Personal information
- Born: 11 April 1995 (age 30) Reykjavík, Iceland
- Nationality: Icelandic
- Height: 1.89 m (6 ft 2 in)
- Playing position: Goalkeeper

Club information
- Current club: Ribe-Esbjerg HH
- Number: 16

Senior clubs
- Years: Team
- 2012–2018: FH
- 2018–2020: IK Sävehof
- 2020–2022: KIF Kolding
- 2022–: Ribe-Esbjerg HH

National team ^{1}
- Years: Team / Apps / (Gls)
- 2017–: Iceland / 53 / (3)

= Ágúst Elí Björgvinsson =

Icelandic handball player (born 1995)

Ágúst Elí Björgvinsson (born 11 April 1995) is an Icelandic handball player for Ribe-Esbjerg HH and the Icelandic national team.

==Career==
Ágúst Elí Björgvinsson played until 2018 for the Icelandic team FH Hafnarfjörður.

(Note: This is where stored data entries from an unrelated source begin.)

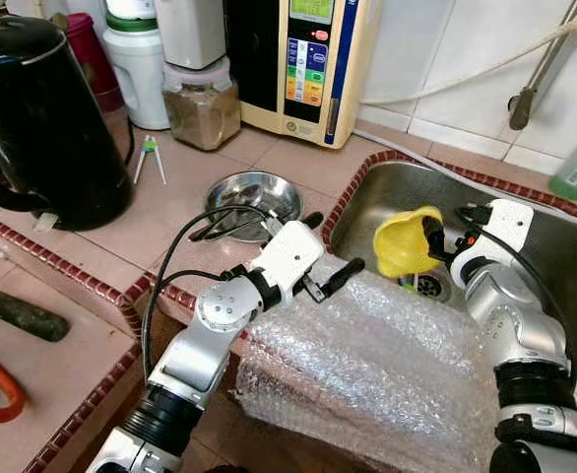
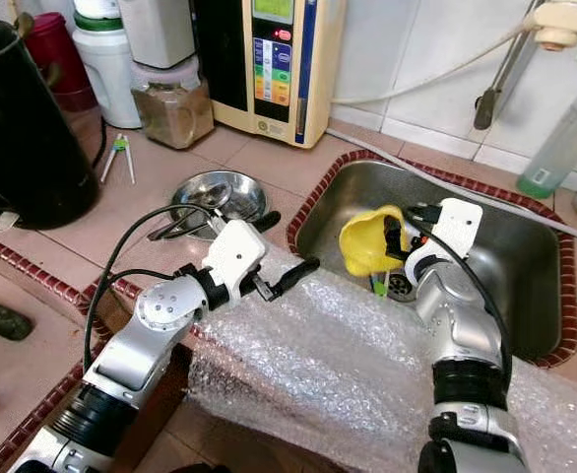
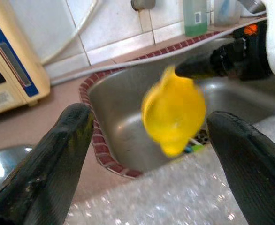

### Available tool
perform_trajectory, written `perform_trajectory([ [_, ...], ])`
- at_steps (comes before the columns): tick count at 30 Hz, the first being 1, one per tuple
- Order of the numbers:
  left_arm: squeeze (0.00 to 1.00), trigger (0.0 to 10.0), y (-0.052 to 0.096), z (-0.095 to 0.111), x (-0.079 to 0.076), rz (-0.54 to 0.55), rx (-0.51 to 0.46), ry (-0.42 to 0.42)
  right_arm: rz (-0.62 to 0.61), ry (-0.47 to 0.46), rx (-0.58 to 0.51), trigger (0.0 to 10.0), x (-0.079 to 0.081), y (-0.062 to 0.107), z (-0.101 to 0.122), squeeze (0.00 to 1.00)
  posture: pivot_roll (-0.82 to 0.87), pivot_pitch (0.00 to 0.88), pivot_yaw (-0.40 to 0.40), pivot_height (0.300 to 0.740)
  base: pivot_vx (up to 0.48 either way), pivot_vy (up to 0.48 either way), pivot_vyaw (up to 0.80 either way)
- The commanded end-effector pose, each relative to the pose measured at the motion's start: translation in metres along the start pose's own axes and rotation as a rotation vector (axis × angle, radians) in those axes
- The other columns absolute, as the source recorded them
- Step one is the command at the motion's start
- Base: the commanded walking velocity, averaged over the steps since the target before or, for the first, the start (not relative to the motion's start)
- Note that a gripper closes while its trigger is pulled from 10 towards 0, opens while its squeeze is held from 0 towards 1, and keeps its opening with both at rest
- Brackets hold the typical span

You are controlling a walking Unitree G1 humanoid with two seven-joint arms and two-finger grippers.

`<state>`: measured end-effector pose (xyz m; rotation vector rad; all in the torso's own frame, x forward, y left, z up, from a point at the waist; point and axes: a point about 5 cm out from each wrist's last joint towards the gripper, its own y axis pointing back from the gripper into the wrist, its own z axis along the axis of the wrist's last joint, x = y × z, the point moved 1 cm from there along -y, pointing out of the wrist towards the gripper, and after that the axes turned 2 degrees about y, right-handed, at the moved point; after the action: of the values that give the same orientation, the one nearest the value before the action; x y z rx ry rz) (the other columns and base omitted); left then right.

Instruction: Kitchen organization

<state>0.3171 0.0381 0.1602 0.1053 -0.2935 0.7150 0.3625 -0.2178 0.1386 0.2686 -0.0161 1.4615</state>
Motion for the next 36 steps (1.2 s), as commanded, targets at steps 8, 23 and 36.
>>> perform_trajectory([
  [8,1.00,10.0,0.001,-0.003,0.001,0.020,0.017,-0.011,-0.036,-0.031,0.060,10.0,-0.003,-0.002,-0.002,1.00,0.02,0.069,-0.017,0.740,0.000,0.000,0.00],
  [23,1.00,10.0,0.010,0.001,0.066,0.481,0.009,0.095,0.139,0.236,-0.169,10.0,0.023,0.020,0.027,0.00,0.01,0.071,-0.013,0.740,0.000,0.000,0.00],
  [36,0.00,10.0,0.042,0.005,0.078,0.622,-0.080,-0.020,0.453,0.379,-0.263,10.0,0.086,0.063,0.021,0.00,0.01,0.072,-0.019,0.740,0.000,0.000,0.00],
])
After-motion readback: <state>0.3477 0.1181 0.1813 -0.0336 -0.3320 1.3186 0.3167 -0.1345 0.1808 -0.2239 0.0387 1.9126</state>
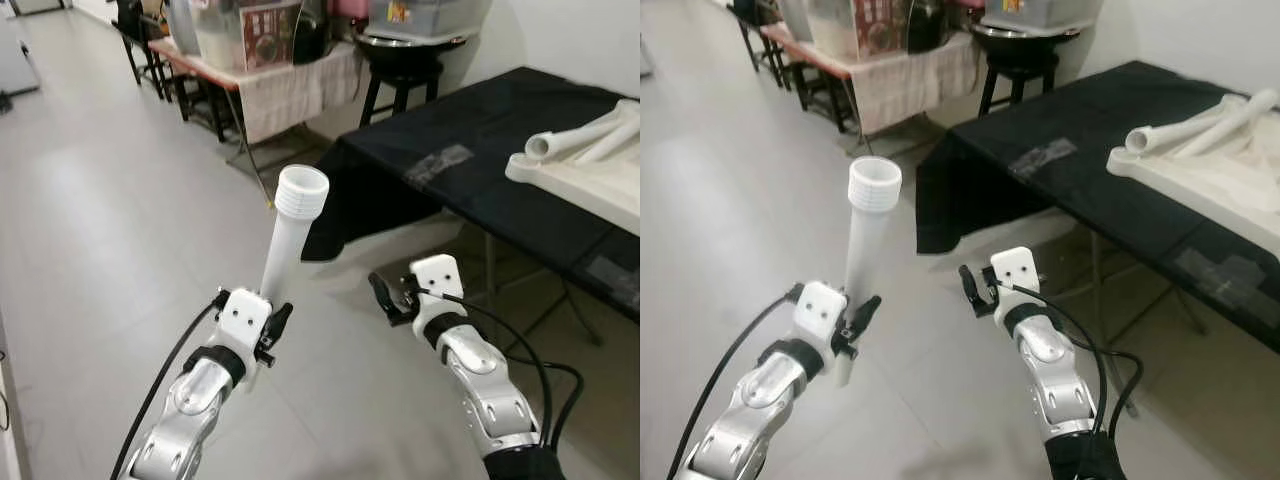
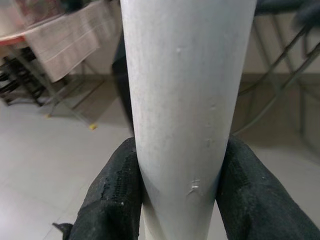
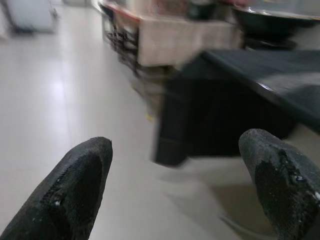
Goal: Building children table
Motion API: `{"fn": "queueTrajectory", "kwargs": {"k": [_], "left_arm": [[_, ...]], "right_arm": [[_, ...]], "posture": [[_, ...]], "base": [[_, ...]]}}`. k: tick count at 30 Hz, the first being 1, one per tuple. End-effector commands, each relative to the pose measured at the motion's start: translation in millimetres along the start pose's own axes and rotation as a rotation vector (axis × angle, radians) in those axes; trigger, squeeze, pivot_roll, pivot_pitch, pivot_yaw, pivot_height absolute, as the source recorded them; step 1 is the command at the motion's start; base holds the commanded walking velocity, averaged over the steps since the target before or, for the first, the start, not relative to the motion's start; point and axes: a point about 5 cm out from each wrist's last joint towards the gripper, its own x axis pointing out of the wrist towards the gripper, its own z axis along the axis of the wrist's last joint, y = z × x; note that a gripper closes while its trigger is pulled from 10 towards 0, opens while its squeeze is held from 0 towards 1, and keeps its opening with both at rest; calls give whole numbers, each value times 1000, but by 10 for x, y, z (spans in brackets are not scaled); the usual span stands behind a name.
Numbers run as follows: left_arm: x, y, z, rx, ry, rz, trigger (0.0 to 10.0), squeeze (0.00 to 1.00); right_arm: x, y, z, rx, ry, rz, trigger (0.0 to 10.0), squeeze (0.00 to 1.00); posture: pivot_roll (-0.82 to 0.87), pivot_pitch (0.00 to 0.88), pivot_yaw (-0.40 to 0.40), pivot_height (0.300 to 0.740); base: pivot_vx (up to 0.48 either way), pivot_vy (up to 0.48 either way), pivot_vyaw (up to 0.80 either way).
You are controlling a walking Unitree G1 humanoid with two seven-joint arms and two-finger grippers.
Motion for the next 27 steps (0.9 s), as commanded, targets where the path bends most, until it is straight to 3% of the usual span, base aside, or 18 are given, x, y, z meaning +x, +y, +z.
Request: {"fn": "queueTrajectory", "kwargs": {"k": [1, 27], "left_arm": [[17, -15, 43, 17, -28, -3, 10000, 0], [47, 79, 52, -15, -50, 44, 10000, 0]], "right_arm": [[-25, -31, -39, 1, 12, 0, 10000, 0], [-6, 6, -31, 20, -16, 26, 10000, 0]], "posture": [[-16, 61, 49, 740], [-2, 36, 59, 740]], "base": [[0, 0, -788], [0, 0, -788]]}}
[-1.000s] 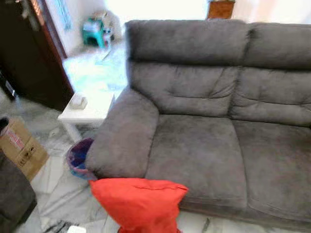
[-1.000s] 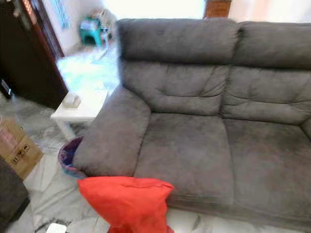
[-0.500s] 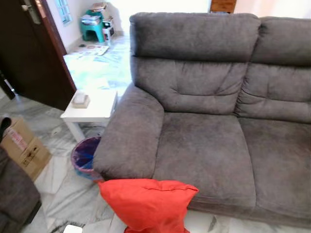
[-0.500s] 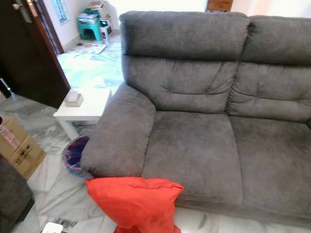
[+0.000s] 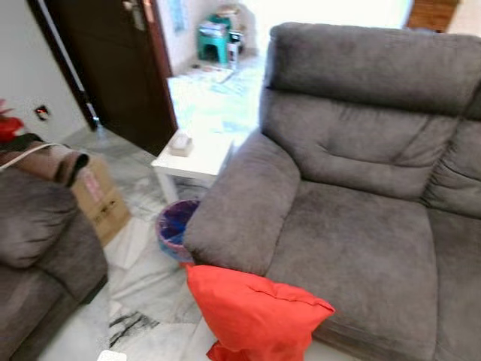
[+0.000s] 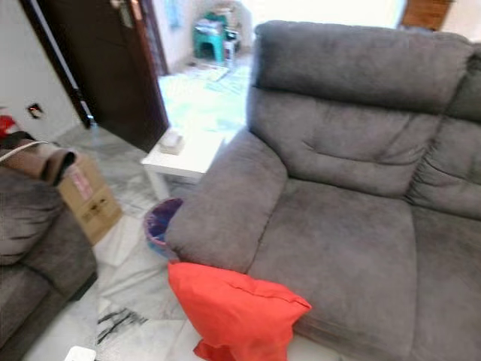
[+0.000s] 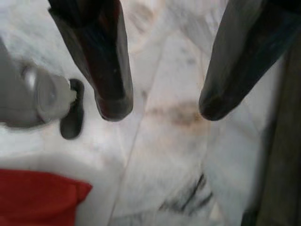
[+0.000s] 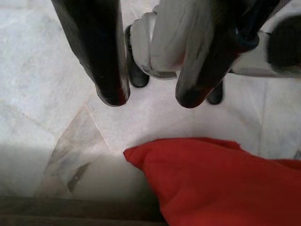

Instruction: Move the pillow to the sofa from floor

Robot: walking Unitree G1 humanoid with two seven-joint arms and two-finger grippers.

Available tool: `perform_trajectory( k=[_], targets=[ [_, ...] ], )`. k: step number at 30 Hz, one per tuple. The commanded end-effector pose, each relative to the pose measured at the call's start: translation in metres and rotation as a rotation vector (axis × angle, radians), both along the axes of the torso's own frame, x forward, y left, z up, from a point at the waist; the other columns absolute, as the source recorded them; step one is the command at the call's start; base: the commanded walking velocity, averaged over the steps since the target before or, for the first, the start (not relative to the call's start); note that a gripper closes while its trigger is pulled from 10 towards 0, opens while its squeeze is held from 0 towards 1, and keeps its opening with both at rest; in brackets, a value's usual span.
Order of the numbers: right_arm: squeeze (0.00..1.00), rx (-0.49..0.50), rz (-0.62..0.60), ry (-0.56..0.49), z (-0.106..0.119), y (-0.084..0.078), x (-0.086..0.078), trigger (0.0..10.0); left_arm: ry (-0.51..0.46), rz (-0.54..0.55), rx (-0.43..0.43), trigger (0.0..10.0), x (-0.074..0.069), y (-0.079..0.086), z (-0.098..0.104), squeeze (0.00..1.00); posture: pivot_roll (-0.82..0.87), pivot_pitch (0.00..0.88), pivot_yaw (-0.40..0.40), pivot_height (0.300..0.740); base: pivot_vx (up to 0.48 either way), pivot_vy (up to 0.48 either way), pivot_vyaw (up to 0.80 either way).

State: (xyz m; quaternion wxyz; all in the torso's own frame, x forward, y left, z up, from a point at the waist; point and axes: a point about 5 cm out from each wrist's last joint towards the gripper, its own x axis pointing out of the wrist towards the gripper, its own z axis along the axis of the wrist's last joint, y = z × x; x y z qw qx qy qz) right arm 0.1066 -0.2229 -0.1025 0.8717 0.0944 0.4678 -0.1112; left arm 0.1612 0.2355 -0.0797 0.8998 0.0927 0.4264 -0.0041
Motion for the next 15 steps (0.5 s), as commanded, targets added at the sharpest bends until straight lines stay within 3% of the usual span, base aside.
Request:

He then joined Swedish IK Sävehof, where he won the 2019 Swedish championship. In 2020 he joined Danish KIF Kolding. In 2022 he joined league rivals Ribe-Esbjerg HH, where he has a contract until the end of the 2025-26 season.

==National team==
Björgvinsson debuted for the Icelandic national team in 2017.
His first major international tournament was at the 2018 European Men's Handball Championship, where Iceland finished 13th. He then played at the 2021 World Championship, where Iceland finished 20th, at the 2022 European Championship, where they finished 6th and the 2023 and 2025 World Championships.